Work instruction
Which lines in the data below contain the string "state"? Show each one.

Recorded information

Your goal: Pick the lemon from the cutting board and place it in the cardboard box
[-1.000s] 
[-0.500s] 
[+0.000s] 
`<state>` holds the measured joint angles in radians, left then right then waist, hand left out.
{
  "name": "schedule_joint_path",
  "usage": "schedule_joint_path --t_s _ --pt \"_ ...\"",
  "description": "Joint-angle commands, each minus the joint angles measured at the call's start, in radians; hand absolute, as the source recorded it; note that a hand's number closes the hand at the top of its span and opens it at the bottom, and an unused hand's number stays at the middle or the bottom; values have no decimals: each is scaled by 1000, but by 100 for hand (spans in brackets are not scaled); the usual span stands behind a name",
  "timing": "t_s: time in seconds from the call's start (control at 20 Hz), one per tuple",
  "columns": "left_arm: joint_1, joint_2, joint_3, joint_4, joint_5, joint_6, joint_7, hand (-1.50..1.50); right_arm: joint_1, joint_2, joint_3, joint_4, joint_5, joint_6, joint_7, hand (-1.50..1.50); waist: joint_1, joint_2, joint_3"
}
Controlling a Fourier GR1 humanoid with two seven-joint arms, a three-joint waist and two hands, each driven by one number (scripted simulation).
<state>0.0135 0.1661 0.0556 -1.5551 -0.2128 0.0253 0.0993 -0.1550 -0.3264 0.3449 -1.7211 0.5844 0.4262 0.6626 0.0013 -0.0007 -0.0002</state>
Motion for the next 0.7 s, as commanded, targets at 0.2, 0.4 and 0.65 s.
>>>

Task solution
`<state>` holds the measured joint angles in radians, left then right then waist, hand left out.
<state>0.0135 0.1661 0.0556 -1.5551 -0.2128 0.0253 0.0993 -0.1550 -0.3264 0.3449 -1.7211 0.5844 0.4262 0.6626 0.0013 -0.0007 -0.0002</state>

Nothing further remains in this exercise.